America is in the throes of an obesity epidemic, which makes healthy eating more of a priority. The truth is, binary prescriptions about what’s good or bad for us have never worked, and red wine has the potential to be a watershed change in how Americans think not only about what they put in their bodies, but when and how they do it.


1. No Medal For 52nd

From purely a scientific standpoint, the upsides of red wine are clear. Red wine contains resveratrol, a polyphenol that raises so-called good cholesterol levels and produces nitric oxide, which dilates your blood vessels and lowers the force needed by your heart to pump blood. It also has antioxidants that keep other molecules in the body healthy.

But if you were to list the foods with the greatest concentration of polyphenols and antioxidants and standardize that list by concentration, kind of like the European Journal of Clinical Nutrition did in 2010, you wouldn’t come across red wine until you first passed 52 other foods. In terms of polyphenols, red wine doesn’t beat out apples or almonds, spinach or strawberries, black olives or blackberries. It fares slightly better than apples and blueberries in its antioxidant content, ranked 39 out of 100, but it still falls below coffee, green olives, and dark chocolate, just to name a few.

Red wine is so middle-of-the-pack average, in fact, that some doctors won’t even bother mentioning its upside to their patients. Dr.

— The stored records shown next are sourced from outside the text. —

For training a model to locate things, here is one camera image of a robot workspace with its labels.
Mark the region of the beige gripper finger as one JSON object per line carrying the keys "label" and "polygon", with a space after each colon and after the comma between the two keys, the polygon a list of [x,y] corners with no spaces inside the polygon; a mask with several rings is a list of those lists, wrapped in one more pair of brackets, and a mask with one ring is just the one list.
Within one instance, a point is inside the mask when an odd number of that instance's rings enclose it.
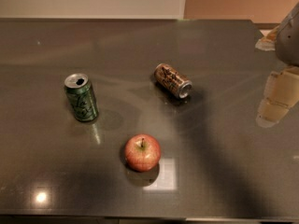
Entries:
{"label": "beige gripper finger", "polygon": [[265,36],[257,41],[255,48],[263,51],[275,50],[275,42],[278,35],[278,27],[269,31]]}
{"label": "beige gripper finger", "polygon": [[256,122],[263,128],[278,124],[299,102],[299,67],[271,72],[265,84]]}

Dennis Goodman, cardiologist and director of integrative medicine at NYU Medical Center, says the only people qualified to drink red wine on a daily basis are people who maintain a healthy weight and have no family history of alcohol abuse.

“The bottom line is, there are too many things that are not good about drinking alcohol,” Goodman told Medical Daily. Modest amounts of heart-healthy compounds still can’t protect against the dangers of high blood pressure, heart arrhythmias, cirrhosis of the liver, and a litany of cancers, including cancers of the mouth, esophagus, throat, and breast. “I never tell my patients that if they’re not drinking, to start drinking.”

The point Goodman emphasizes is that a glass of red wine a day — that memetic catchphrase wine lovers have made both their mantra and their calling card — doesn’t give you anything that other foods can’t also give you without any of the consequence. However therapeutic it may be to sit fireside with a glass of merlot, if it’s heart health you’re after, the fruits and vegetables hurtling toward their expiration dates inside the fridge should be what you reach for. Other options, such as fish, nuts, and beans, also do your heart a service thanks to the medium-chain fatty acids they contain. Such are the foundations of the Mediterranean diet, which has been studied for years as a model for well-balanced eating.